*What to do*
Please go line by line through the material and copy each one containing the word "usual".
════════════════════
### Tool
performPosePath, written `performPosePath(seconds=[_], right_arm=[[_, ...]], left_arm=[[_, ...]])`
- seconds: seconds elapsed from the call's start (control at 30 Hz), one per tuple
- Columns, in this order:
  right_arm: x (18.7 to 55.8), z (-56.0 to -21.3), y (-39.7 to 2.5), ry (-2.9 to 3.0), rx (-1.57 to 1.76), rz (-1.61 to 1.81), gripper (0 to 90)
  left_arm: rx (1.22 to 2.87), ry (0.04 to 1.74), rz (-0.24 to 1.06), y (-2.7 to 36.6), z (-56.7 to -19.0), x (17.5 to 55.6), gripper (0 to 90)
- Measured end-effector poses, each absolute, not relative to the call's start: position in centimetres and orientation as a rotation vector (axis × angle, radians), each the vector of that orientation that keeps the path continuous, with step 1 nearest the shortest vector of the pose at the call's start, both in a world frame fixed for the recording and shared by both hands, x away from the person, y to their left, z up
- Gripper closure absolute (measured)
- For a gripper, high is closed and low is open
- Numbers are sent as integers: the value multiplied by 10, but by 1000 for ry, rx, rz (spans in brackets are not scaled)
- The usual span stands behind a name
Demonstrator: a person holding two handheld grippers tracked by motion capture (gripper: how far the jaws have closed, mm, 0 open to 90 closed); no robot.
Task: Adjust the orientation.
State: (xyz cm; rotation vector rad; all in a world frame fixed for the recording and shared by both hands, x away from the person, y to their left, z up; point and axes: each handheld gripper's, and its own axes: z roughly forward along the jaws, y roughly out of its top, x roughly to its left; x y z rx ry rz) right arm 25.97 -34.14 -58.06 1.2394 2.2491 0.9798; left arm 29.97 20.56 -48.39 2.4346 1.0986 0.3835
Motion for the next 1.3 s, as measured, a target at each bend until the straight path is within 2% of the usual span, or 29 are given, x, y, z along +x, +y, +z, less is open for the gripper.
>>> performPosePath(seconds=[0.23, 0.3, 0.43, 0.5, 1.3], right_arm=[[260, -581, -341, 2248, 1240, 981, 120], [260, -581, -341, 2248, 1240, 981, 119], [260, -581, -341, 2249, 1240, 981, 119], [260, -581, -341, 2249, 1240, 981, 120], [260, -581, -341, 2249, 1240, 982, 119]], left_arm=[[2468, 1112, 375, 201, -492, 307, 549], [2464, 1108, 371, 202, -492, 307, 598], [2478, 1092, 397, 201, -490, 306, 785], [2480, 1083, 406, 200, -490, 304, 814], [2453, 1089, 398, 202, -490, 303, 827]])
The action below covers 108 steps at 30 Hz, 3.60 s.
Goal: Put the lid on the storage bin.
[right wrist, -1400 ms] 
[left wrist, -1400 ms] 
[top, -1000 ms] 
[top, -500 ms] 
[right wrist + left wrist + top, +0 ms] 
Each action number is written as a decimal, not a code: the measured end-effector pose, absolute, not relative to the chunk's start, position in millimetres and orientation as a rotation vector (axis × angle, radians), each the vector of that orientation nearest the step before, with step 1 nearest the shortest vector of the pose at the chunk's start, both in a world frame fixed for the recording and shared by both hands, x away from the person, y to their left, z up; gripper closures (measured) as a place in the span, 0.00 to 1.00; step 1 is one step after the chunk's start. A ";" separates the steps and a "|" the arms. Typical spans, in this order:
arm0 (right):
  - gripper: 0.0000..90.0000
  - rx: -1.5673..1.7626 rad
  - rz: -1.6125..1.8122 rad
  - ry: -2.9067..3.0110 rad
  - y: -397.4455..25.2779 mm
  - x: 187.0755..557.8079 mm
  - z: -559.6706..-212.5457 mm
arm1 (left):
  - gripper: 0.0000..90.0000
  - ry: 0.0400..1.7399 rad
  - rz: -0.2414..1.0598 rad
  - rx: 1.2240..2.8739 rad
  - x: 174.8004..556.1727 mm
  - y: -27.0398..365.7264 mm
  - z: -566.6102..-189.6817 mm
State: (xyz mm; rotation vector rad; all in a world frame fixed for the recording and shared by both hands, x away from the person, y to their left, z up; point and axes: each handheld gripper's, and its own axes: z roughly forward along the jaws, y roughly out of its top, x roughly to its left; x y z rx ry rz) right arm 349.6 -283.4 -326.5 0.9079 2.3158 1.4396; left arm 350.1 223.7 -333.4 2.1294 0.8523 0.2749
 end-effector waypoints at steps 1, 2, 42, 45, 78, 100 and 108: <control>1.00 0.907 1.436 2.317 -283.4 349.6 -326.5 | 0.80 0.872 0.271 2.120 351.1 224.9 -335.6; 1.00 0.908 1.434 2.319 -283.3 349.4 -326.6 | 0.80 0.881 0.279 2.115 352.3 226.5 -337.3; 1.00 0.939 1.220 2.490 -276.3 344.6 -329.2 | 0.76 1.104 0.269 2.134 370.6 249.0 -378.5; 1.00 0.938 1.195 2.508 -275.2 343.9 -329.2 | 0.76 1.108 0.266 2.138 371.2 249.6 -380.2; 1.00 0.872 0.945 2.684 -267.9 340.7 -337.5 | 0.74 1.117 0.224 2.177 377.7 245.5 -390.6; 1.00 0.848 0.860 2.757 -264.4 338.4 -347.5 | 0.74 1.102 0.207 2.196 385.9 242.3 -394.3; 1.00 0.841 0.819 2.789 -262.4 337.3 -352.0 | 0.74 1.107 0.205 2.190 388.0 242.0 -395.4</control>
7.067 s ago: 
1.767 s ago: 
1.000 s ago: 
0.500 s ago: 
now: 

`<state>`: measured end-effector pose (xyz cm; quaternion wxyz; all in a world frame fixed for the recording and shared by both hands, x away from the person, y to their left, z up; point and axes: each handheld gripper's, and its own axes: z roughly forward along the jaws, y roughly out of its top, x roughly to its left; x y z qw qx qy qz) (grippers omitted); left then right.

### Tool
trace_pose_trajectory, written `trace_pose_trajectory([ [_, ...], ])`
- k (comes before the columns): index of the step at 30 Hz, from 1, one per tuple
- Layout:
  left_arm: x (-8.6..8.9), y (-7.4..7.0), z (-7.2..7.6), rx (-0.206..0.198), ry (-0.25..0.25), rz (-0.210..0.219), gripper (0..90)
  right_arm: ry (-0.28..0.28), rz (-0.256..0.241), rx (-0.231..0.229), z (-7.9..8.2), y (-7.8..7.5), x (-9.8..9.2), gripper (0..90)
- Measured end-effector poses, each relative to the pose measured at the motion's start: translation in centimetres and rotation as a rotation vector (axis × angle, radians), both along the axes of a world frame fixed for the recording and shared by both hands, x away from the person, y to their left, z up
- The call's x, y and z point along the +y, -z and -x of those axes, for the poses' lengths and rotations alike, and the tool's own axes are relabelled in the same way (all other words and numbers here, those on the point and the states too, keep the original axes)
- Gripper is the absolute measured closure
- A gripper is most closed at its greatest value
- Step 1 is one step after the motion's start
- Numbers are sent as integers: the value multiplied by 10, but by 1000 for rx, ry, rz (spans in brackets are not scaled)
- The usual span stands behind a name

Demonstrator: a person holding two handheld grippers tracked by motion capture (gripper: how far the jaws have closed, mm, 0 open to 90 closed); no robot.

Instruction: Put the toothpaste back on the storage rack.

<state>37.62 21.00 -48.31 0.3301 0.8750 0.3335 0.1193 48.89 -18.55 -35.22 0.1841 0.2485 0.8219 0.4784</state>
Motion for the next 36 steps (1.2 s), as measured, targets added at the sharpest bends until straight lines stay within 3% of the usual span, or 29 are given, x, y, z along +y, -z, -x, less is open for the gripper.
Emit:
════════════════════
*Solution for this problem*
- The usual span stands behind a name
Motion for the next 1.3 s, as measured, a target at each bend until the straight path is within 2% of the usual span, or 29 are given, x, y, z along +x, +y, +z, less is open for the gripper.
- The usual span stands behind a name
Motion for the next 36 steps (1.2 s), as measured, targets added at the sharpest bends until straight lines stay within 3% of the usual span, or 29 are given, x, y, z along +y, -z, -x, less is open for the gripper.

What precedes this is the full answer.